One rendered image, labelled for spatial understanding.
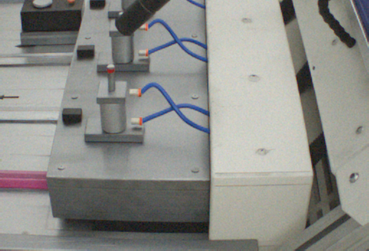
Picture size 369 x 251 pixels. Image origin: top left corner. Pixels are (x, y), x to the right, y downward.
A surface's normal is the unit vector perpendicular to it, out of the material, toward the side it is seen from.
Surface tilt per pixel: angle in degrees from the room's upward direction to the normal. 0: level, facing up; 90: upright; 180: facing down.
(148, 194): 90
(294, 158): 44
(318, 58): 90
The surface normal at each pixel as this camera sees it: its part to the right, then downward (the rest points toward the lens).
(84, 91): 0.00, -0.82
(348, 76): -0.72, -0.57
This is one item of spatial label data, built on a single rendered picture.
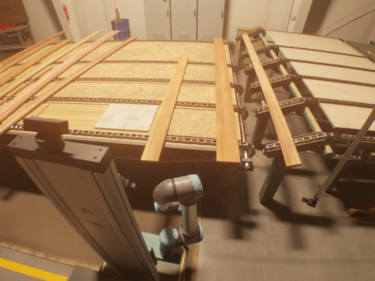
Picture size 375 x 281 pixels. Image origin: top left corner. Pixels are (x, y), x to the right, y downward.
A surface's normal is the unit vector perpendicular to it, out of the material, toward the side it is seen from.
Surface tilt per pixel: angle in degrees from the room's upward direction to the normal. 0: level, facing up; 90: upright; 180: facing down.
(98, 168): 90
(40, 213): 0
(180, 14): 90
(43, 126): 61
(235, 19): 90
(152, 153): 0
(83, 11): 88
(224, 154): 0
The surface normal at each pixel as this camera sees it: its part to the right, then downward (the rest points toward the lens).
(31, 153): -0.18, 0.66
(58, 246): 0.00, -0.74
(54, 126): -0.15, 0.22
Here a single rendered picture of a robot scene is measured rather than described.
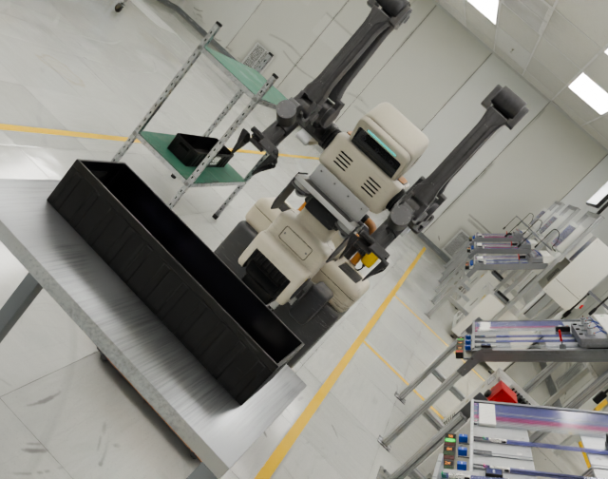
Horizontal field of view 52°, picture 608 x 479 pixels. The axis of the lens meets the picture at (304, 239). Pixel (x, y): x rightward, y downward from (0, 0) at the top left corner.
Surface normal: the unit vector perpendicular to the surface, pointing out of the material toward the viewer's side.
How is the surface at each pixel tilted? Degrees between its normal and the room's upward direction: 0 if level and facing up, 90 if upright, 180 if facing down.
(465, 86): 90
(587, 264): 90
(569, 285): 90
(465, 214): 90
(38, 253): 0
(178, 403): 0
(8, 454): 0
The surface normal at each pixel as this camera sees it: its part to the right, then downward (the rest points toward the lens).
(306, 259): -0.37, 0.18
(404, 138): 0.29, -0.48
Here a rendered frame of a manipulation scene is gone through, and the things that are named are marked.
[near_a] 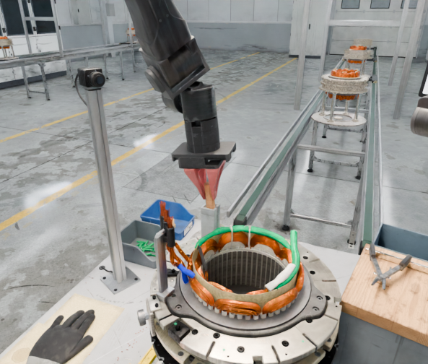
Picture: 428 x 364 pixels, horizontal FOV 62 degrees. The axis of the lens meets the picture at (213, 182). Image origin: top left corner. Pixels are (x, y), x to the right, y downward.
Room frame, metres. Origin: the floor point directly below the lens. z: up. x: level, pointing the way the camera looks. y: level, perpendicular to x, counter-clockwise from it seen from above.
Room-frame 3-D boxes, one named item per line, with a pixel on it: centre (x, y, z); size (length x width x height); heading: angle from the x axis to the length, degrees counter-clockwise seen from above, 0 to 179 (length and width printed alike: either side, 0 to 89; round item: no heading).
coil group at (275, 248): (0.54, -0.09, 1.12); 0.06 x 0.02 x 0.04; 62
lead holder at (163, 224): (0.46, 0.07, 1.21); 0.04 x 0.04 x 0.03; 62
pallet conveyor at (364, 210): (5.18, -1.99, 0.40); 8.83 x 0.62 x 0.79; 158
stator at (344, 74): (2.60, -0.93, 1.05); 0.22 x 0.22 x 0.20
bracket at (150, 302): (0.42, 0.10, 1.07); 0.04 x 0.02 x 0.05; 20
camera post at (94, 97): (0.84, 0.28, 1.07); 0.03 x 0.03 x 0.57; 43
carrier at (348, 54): (4.56, -1.74, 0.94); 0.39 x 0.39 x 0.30
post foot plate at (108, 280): (0.84, 0.28, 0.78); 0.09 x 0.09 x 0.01; 43
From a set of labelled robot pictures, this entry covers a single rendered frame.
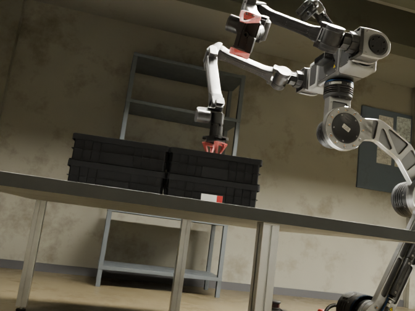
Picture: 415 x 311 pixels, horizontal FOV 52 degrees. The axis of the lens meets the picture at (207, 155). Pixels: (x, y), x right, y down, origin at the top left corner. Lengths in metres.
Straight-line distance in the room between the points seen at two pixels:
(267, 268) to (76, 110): 3.56
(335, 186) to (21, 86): 3.69
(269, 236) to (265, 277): 0.13
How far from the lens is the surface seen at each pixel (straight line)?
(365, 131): 2.04
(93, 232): 4.58
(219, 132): 1.84
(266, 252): 1.45
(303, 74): 2.31
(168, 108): 4.13
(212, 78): 2.05
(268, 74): 2.25
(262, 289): 1.46
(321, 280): 5.26
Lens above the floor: 0.61
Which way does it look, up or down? 10 degrees up
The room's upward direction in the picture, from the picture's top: 7 degrees clockwise
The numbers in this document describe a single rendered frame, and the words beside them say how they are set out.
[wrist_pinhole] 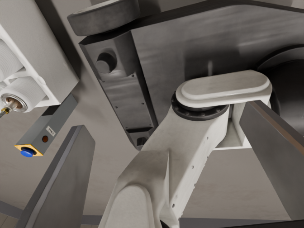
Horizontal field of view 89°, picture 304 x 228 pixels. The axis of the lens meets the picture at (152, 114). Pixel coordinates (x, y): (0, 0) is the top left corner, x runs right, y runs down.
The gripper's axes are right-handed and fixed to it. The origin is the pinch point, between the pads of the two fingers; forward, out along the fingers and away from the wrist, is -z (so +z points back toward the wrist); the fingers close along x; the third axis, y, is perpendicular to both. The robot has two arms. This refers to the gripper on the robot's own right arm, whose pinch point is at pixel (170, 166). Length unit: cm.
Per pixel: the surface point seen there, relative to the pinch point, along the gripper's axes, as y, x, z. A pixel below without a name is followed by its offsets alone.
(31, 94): 17, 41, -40
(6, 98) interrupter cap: 16, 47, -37
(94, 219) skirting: 251, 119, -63
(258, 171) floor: 111, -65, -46
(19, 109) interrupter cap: 20, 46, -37
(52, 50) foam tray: 9, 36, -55
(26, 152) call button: 34, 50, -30
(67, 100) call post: 33, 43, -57
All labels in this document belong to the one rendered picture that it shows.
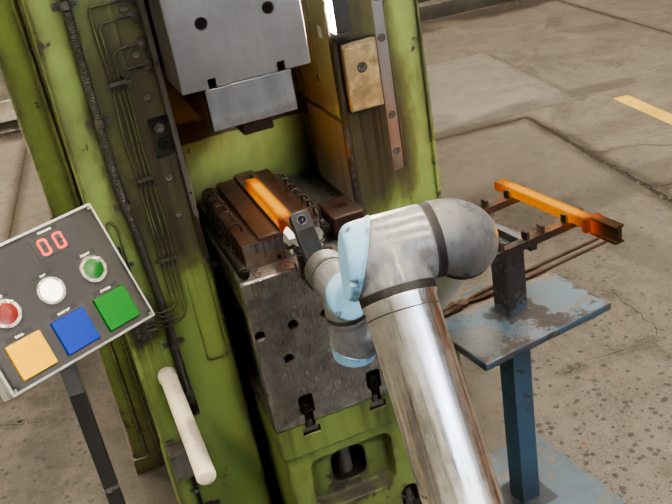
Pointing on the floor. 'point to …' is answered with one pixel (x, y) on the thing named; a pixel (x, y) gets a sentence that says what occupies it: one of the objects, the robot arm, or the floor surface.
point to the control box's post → (91, 432)
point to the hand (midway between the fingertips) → (292, 225)
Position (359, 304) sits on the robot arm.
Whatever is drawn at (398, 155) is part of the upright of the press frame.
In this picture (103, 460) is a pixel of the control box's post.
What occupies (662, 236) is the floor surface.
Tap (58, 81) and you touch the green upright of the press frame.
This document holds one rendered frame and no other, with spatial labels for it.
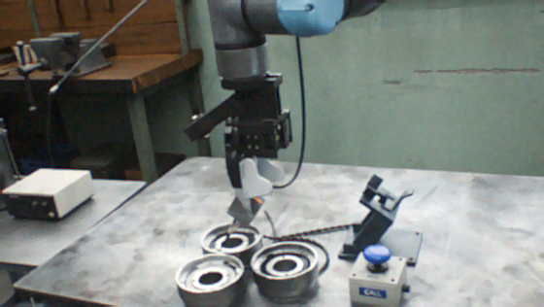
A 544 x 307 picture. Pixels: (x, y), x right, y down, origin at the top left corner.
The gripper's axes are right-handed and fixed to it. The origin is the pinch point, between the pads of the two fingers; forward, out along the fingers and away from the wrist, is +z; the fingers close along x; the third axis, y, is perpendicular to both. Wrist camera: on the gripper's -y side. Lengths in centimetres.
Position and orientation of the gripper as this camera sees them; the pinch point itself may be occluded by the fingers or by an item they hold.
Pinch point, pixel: (248, 199)
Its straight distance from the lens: 89.3
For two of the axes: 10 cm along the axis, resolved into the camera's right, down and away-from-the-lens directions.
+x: 3.4, -3.7, 8.6
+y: 9.3, 0.3, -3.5
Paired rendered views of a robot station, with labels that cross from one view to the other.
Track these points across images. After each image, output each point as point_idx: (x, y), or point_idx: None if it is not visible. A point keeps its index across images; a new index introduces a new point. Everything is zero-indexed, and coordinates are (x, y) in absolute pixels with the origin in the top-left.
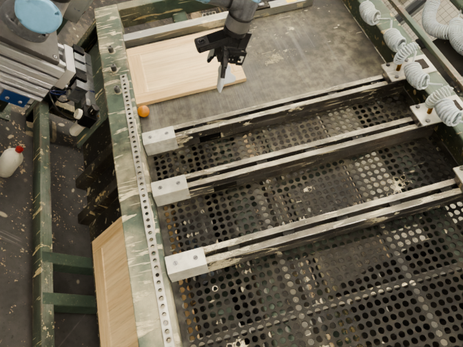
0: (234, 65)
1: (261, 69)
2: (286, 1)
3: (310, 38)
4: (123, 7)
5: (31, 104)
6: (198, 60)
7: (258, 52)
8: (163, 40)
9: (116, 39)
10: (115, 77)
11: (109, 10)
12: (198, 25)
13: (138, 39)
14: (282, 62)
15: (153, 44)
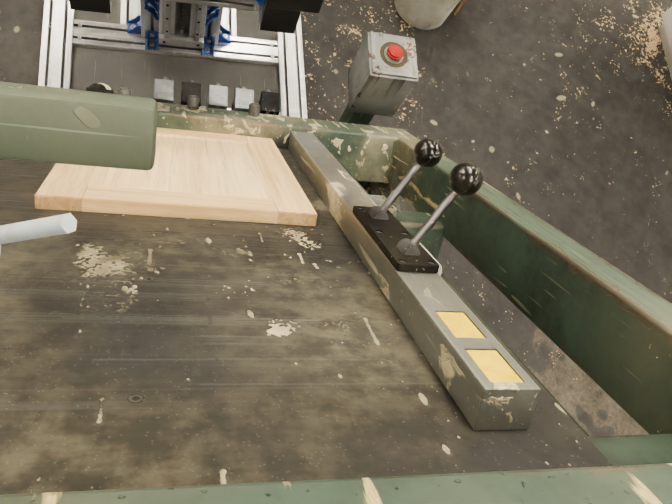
0: (116, 194)
1: (67, 234)
2: (445, 312)
3: (174, 362)
4: (406, 140)
5: (69, 1)
6: (180, 171)
7: (162, 246)
8: (296, 171)
9: (292, 123)
10: (170, 107)
11: (395, 133)
12: (325, 181)
13: (295, 142)
14: (58, 270)
15: (276, 153)
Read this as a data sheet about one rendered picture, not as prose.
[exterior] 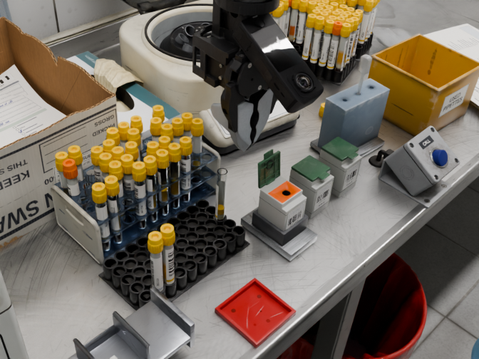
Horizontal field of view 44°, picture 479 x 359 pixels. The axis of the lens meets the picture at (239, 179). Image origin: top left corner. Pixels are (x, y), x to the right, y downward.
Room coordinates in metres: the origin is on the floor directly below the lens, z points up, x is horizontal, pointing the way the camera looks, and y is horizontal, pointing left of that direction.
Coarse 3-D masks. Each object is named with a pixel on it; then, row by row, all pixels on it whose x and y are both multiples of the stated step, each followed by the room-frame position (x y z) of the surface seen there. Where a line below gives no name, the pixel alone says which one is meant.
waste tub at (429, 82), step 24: (408, 48) 0.96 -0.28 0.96; (432, 48) 0.96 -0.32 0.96; (384, 72) 0.87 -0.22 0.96; (408, 72) 0.98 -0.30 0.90; (432, 72) 0.95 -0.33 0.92; (456, 72) 0.92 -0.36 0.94; (408, 96) 0.83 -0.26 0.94; (432, 96) 0.80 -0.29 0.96; (456, 96) 0.85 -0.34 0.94; (408, 120) 0.82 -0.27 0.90; (432, 120) 0.81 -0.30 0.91
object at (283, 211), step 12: (276, 180) 0.59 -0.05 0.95; (264, 192) 0.56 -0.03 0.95; (276, 192) 0.56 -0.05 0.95; (288, 192) 0.57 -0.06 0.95; (300, 192) 0.57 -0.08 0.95; (264, 204) 0.56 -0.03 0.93; (276, 204) 0.55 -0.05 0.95; (288, 204) 0.55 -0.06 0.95; (300, 204) 0.56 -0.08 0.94; (264, 216) 0.56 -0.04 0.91; (276, 216) 0.55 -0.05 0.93; (288, 216) 0.54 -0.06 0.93; (300, 216) 0.56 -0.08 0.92; (288, 228) 0.54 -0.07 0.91
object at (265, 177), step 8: (272, 152) 0.59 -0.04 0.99; (280, 152) 0.60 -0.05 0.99; (264, 160) 0.58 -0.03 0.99; (272, 160) 0.59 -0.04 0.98; (280, 160) 0.60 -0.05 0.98; (264, 168) 0.58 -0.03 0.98; (272, 168) 0.59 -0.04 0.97; (264, 176) 0.58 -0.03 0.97; (272, 176) 0.59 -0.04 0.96; (264, 184) 0.57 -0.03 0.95
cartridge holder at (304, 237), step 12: (252, 216) 0.57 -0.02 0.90; (252, 228) 0.56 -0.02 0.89; (264, 228) 0.55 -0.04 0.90; (276, 228) 0.54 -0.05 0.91; (300, 228) 0.56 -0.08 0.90; (264, 240) 0.55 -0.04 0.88; (276, 240) 0.54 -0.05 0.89; (288, 240) 0.54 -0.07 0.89; (300, 240) 0.54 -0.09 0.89; (312, 240) 0.55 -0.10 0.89; (288, 252) 0.52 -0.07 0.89; (300, 252) 0.53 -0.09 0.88
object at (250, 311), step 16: (240, 288) 0.46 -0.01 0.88; (256, 288) 0.47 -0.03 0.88; (224, 304) 0.44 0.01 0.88; (240, 304) 0.44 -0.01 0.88; (256, 304) 0.44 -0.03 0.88; (272, 304) 0.45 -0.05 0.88; (288, 304) 0.44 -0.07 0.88; (224, 320) 0.42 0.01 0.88; (240, 320) 0.42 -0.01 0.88; (256, 320) 0.42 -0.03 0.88; (272, 320) 0.42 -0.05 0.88; (288, 320) 0.42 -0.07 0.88; (256, 336) 0.40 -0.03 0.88
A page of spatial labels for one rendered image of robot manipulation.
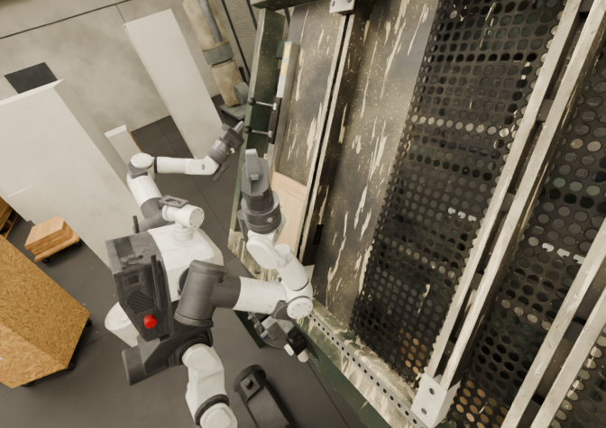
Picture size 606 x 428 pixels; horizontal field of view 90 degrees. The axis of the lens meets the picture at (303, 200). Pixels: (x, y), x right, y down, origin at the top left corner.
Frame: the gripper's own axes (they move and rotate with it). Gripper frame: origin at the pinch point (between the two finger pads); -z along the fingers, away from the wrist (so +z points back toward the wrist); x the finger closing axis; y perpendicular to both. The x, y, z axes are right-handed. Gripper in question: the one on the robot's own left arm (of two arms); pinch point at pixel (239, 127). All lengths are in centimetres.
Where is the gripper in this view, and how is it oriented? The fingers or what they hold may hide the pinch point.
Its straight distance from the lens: 146.2
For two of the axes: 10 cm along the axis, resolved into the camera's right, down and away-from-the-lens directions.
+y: 5.9, 3.4, -7.4
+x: 5.6, 4.9, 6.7
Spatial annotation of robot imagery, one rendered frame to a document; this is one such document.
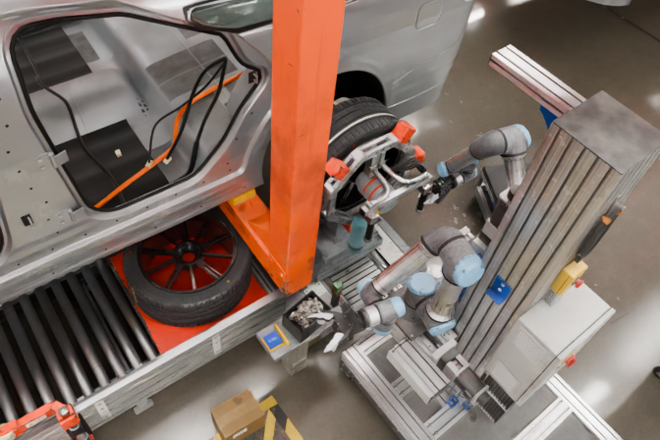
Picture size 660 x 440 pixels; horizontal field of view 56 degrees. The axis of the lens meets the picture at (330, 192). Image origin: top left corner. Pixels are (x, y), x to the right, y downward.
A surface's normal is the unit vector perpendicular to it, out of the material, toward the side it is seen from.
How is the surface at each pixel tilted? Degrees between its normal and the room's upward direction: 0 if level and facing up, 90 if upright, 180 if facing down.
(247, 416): 0
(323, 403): 0
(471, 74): 0
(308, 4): 90
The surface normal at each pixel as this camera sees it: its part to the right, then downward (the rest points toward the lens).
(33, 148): 0.57, 0.63
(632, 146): 0.08, -0.62
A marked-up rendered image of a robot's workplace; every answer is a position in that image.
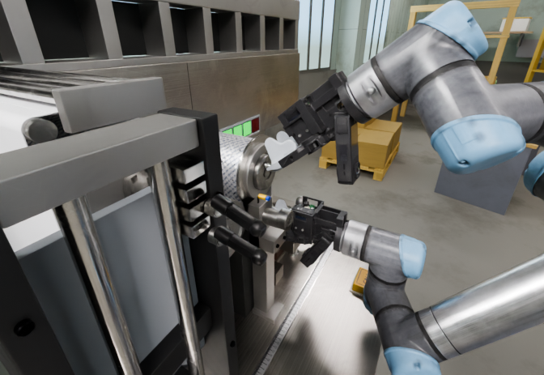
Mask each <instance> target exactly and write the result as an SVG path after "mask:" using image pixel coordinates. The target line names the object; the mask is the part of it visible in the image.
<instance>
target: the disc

• **Work task**: Lines above that include the string "control" need to be copied.

• **Solution**:
point to the control box's post → (91, 432)
In this picture (103, 460) is a pixel of the control box's post.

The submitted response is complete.